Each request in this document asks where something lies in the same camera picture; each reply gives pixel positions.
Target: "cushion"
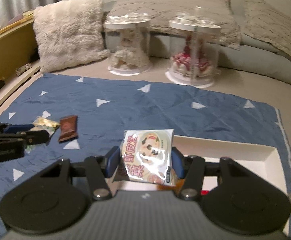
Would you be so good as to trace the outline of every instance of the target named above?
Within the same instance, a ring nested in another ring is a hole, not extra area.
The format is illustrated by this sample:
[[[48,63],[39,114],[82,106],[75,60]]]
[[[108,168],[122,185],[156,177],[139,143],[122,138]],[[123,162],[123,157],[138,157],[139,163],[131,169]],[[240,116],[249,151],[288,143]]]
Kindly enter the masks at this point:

☆ ☆ ☆ ☆ ☆ ☆ ☆

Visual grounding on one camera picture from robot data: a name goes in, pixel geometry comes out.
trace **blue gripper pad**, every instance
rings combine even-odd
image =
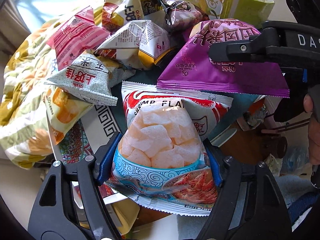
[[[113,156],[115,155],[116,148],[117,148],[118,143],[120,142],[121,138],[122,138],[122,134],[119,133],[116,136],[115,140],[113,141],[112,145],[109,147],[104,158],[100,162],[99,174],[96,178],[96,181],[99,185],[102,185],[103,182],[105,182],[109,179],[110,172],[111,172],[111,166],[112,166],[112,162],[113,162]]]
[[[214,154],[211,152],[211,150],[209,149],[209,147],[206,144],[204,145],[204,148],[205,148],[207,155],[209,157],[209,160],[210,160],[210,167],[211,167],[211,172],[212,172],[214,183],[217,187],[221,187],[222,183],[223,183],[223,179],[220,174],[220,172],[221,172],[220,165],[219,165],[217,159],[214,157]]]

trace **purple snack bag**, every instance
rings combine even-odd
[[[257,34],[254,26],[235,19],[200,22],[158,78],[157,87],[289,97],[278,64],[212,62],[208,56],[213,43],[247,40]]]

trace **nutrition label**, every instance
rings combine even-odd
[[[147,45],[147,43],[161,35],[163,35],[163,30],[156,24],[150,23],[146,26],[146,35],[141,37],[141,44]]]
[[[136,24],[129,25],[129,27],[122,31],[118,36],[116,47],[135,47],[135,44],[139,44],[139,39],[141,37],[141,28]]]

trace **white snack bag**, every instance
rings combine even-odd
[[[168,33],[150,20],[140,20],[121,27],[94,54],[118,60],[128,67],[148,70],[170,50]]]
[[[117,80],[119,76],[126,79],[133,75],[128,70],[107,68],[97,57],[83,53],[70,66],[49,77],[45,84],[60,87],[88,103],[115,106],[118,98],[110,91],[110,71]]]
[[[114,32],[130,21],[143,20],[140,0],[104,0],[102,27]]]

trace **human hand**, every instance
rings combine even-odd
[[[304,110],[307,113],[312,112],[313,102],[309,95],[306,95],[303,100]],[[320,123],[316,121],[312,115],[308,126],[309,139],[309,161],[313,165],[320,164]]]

☆ ☆ ☆ ☆ ☆ ☆ ☆

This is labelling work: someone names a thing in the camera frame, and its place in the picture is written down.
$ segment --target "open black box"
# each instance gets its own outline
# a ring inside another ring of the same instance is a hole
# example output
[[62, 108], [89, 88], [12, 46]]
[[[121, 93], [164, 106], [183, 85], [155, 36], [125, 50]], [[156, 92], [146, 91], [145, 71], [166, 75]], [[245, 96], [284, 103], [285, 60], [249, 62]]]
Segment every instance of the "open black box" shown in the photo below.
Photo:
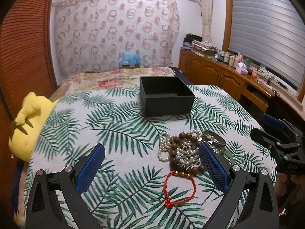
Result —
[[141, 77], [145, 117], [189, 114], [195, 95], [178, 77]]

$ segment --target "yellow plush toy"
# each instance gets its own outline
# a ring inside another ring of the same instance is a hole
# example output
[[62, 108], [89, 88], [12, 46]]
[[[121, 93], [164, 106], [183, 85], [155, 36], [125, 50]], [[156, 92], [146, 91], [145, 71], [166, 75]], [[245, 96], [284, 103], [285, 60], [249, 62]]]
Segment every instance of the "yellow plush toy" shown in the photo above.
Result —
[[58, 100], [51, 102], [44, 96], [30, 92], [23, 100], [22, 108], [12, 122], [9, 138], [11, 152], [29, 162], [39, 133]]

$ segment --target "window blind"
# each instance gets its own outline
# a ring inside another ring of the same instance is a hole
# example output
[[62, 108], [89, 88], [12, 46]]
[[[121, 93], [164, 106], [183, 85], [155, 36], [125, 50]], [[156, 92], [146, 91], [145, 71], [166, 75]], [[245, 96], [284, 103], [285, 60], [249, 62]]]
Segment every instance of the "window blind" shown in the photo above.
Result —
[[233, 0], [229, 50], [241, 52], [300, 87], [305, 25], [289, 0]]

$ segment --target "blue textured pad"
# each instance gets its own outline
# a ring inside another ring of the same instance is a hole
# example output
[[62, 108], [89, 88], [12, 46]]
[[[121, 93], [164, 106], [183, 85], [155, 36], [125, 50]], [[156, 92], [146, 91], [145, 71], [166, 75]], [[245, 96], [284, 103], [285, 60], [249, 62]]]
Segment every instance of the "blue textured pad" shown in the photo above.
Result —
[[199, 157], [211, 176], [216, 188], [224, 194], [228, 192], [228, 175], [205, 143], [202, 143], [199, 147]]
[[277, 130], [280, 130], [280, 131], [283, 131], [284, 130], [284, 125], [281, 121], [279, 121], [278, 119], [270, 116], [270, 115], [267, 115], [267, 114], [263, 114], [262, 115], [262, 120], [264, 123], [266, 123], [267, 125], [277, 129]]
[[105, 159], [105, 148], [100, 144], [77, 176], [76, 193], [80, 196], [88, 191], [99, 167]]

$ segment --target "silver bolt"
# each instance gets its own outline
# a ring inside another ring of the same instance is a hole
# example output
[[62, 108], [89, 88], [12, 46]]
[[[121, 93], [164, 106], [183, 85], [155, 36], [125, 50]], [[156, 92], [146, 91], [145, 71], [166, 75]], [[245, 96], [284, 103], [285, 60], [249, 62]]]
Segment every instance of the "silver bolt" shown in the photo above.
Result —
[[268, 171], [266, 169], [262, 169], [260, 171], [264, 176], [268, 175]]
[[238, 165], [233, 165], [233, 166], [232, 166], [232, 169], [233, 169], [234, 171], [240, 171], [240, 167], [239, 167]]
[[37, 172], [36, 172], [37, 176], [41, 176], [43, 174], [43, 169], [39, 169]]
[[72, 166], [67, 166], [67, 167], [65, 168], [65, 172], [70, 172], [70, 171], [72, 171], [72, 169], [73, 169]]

☆ ☆ ☆ ☆ ☆ ☆ ☆

● **Problem**:
Looking at the entries, how many lines contain the string "window"? The answer is that number alone.

● **Response to the exercise**:
2